Continuous feedback on a quantum gas coupled to an optical cavity

TL;DR

This paper demonstrates a real-time feedback control system for a quantum gas in an optical cavity, stabilizing its photon number and enabling precise exploration of phase transitions.

Contribution

It introduces a continuous, micro-processor controlled feedback scheme to stabilize intra-cavity photon number in a quantum gas system, facilitating controlled studies of phase transitions.

Findings

Stabilized intra-cavity photon number between 0.17 and 27.6 for up to 4 seconds.

Enabled control of the system near criticality and deep in the self-organized phase.

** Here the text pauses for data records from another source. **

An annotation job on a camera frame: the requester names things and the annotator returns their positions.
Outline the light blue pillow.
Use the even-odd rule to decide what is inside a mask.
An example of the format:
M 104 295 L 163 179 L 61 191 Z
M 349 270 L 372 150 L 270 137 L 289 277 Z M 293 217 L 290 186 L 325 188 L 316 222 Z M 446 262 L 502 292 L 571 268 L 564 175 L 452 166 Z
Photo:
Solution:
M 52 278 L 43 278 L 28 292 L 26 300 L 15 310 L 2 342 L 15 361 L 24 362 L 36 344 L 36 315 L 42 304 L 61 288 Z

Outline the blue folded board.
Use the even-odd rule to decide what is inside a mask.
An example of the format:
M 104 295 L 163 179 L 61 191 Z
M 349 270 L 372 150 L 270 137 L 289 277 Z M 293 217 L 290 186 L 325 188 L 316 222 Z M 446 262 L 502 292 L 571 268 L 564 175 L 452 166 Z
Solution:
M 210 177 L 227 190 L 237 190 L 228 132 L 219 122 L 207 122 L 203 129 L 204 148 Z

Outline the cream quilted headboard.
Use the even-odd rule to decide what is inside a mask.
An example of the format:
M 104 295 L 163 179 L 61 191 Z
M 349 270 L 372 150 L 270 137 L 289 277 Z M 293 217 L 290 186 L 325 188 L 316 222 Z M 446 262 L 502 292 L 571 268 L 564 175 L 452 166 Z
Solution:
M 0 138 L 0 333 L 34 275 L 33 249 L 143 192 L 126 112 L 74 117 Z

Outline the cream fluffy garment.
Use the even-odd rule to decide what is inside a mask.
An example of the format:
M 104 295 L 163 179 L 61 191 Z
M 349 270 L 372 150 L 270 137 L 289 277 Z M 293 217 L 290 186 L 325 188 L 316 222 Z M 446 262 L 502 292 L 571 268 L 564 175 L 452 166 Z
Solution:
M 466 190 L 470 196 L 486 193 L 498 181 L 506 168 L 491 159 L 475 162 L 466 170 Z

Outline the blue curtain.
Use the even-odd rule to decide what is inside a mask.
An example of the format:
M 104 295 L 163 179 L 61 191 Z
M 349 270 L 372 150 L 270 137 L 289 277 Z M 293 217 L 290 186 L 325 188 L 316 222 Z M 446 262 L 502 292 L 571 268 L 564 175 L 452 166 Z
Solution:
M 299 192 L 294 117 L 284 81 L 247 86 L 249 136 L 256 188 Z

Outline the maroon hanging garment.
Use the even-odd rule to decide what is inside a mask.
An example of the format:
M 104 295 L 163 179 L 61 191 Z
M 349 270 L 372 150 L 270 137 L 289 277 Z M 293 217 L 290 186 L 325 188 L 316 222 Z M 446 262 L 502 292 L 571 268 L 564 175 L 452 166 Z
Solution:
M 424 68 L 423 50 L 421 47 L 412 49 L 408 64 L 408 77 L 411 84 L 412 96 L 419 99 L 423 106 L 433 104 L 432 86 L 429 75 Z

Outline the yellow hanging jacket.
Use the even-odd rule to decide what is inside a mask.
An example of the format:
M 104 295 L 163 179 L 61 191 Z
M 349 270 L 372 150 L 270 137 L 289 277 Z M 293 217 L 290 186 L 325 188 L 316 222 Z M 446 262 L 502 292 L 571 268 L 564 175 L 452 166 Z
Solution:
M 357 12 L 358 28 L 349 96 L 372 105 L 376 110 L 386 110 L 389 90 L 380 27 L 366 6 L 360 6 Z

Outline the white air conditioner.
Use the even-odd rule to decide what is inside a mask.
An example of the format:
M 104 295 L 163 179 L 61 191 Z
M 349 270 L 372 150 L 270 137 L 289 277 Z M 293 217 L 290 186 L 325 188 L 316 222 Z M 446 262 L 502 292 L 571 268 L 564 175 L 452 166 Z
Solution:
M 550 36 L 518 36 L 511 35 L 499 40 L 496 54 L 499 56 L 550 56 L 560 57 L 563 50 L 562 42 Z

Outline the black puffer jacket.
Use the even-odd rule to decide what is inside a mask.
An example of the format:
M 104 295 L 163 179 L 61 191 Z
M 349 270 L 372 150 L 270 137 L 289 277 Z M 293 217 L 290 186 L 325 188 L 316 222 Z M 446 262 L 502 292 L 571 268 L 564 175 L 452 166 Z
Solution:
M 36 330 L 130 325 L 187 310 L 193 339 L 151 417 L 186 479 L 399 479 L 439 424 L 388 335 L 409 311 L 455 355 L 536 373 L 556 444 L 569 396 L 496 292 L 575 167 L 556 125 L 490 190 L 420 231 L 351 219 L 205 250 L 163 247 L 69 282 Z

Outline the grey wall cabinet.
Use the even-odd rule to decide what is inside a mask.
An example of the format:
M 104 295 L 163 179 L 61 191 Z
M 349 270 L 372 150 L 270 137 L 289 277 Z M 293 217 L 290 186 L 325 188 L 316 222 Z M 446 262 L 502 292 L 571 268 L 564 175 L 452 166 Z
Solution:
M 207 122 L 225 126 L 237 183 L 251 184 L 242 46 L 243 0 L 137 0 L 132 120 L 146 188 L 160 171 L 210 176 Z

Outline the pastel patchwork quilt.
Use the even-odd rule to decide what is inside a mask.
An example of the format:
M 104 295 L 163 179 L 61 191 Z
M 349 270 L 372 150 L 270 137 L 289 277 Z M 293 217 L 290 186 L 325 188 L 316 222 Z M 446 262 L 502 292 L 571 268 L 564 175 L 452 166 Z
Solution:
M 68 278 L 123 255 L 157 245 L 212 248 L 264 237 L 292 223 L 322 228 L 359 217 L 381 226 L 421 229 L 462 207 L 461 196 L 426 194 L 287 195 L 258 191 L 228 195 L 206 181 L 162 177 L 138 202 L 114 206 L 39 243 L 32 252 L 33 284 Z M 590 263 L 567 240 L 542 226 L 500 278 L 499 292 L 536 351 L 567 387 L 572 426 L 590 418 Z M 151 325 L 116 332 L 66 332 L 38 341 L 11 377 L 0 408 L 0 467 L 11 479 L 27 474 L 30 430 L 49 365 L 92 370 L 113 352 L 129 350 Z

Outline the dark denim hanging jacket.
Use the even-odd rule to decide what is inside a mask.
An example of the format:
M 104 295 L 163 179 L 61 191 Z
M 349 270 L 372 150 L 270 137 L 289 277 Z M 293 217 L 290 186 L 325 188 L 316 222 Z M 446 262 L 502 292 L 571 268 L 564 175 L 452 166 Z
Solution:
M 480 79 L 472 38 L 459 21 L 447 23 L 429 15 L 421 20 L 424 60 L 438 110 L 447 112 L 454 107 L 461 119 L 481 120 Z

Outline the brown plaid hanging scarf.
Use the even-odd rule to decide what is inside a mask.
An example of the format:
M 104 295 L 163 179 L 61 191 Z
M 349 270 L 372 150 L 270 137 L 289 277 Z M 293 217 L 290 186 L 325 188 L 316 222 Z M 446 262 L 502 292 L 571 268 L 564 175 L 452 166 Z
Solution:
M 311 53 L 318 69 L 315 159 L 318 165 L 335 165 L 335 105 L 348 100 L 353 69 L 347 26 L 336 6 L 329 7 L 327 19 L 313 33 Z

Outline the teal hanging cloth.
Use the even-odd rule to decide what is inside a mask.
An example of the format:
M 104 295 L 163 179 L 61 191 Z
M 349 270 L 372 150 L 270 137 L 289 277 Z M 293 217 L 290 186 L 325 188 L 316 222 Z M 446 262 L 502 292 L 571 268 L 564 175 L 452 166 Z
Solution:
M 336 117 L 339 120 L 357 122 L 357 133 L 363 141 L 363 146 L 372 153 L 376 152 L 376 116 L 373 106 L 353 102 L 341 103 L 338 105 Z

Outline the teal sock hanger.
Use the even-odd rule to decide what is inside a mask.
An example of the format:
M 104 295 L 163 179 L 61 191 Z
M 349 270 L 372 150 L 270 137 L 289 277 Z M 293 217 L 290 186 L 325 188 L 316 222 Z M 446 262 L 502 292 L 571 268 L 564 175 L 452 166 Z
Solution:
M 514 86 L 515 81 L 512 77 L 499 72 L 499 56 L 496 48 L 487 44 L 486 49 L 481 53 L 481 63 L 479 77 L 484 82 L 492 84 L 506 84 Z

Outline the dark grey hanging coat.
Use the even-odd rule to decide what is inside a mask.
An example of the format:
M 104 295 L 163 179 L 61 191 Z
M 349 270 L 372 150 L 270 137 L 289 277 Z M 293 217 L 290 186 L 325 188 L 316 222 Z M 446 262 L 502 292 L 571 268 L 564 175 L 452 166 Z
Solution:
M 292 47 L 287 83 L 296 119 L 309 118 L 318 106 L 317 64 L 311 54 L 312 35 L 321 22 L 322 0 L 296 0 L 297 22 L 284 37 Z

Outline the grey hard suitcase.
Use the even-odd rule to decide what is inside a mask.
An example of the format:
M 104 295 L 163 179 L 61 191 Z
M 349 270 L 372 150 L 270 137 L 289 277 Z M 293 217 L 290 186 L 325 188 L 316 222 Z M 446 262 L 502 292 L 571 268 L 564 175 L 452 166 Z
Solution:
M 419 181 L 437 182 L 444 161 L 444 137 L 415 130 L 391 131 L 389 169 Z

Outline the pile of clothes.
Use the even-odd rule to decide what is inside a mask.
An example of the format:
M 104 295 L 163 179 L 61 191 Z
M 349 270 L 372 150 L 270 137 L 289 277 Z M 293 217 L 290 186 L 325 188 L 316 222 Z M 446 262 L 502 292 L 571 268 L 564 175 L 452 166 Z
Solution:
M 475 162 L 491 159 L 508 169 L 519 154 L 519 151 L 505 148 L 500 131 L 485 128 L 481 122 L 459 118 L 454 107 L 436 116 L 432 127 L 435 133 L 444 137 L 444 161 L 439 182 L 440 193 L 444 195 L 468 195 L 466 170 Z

Paved the way for feedback-driven many-body phase engineering.

Abstract

We present an active feedback scheme acting continuously on the state of a quantum gas dispersively coupled to a high-finesse optical cavity. The quantum gas is subject to a transverse pump laser field inducing a self-organization phase transition, where the gas acquires a density modulation and photons are scattered into the resonator. Photons leaking from the cavity allow for a real-time and non-destructive readout of the system. We stabilize the mean intra-cavity photon number through a micro-processor controlled feedback architecture acting on the intensity of the transverse pump field. The feedback scheme can keep the mean intra-cavity photon number $n_\text{ph}$ constant, in a range between $n_\text{ph}=0.17\pm 0.04$ and $n_\text{ph}=27.6\pm 0.5$, and for up to 4 s. Thus we can engage the stabilization in a regime where the system is very close to criticality as well as deep in the self-organized phase. The presented scheme allows us to approach the self-organization phase transition in a highly controlled manner and is a first step on the path towards the realization of many-body phases driven by tailored feedback mechanisms.